Your goal
Show each line in the listing below that contains the word "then".

━━━ Collected data ━━━

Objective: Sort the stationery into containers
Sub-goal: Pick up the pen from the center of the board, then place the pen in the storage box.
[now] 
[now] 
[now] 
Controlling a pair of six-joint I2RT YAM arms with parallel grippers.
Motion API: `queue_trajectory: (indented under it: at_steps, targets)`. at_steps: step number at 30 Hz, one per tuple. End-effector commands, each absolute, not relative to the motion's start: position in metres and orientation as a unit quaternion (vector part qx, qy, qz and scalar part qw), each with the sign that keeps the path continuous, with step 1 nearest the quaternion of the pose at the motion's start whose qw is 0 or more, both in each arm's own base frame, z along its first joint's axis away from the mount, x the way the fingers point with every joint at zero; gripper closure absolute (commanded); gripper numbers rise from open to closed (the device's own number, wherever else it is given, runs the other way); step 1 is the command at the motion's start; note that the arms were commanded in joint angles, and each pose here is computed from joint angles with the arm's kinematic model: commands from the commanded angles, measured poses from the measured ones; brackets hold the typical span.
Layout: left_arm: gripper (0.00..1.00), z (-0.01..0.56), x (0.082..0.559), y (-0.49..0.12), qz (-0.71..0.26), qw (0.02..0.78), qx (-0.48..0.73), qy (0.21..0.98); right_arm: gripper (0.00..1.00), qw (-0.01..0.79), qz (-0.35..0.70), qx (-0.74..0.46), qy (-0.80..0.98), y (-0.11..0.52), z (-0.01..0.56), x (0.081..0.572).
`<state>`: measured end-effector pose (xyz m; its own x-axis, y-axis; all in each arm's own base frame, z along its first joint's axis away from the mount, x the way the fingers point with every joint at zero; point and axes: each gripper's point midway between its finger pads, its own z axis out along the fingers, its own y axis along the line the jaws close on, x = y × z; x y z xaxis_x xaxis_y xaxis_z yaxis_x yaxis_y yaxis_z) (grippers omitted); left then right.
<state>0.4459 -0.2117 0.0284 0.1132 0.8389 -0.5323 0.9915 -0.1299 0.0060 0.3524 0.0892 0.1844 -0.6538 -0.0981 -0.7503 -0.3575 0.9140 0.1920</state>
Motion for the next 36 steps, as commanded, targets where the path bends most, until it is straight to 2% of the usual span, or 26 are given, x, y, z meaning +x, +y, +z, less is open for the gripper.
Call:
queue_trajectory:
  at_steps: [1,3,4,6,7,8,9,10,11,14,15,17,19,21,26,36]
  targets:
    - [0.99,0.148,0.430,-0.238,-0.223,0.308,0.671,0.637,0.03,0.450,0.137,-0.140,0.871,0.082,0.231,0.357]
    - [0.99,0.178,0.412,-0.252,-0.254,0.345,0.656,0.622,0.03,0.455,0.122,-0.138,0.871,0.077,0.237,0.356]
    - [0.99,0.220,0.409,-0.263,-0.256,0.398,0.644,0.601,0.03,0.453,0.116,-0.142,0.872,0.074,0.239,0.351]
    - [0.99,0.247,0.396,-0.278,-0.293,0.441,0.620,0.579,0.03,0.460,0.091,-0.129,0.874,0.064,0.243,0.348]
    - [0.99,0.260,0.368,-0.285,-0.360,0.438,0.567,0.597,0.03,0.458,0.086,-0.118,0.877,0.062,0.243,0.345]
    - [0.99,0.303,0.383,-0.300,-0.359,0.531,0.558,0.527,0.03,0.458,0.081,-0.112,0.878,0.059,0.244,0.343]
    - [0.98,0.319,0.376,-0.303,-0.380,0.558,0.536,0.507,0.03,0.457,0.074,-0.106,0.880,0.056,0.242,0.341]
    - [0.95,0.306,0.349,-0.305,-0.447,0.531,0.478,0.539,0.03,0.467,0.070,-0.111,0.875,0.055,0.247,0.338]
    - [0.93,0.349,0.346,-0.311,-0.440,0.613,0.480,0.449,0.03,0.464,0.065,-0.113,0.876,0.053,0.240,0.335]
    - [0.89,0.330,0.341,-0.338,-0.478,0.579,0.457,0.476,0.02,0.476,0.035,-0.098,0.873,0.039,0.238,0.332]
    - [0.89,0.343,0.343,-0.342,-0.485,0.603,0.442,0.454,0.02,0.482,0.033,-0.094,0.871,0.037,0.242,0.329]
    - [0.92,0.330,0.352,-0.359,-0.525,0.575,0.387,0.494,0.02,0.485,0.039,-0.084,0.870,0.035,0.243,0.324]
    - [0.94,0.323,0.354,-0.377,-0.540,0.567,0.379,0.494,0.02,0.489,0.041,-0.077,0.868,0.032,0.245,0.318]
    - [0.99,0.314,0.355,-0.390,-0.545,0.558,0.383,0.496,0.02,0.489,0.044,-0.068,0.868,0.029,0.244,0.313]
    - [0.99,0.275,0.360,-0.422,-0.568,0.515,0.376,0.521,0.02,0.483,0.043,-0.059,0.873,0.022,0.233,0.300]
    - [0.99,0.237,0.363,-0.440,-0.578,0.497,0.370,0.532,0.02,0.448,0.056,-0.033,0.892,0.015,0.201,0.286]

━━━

Answer to this exercise
Sub-goal: Pick up the pen from the center of the board, then place the pen in the storage box.
`<state>`: measured end-effector pose (xyz m; its own x-axis, y-axis; all in each arm's own base frame, z along its first joint's axis away from the mount, x the way the fingers point with every joint at zero; point and axes: each gripper's point midway between its finger pads, its own z axis out along the fingers, its own y axis along the line the jaws close on, x = y × z; x y z xaxis_x xaxis_y xaxis_z yaxis_x yaxis_y yaxis_z) (grippers omitted); left then right.

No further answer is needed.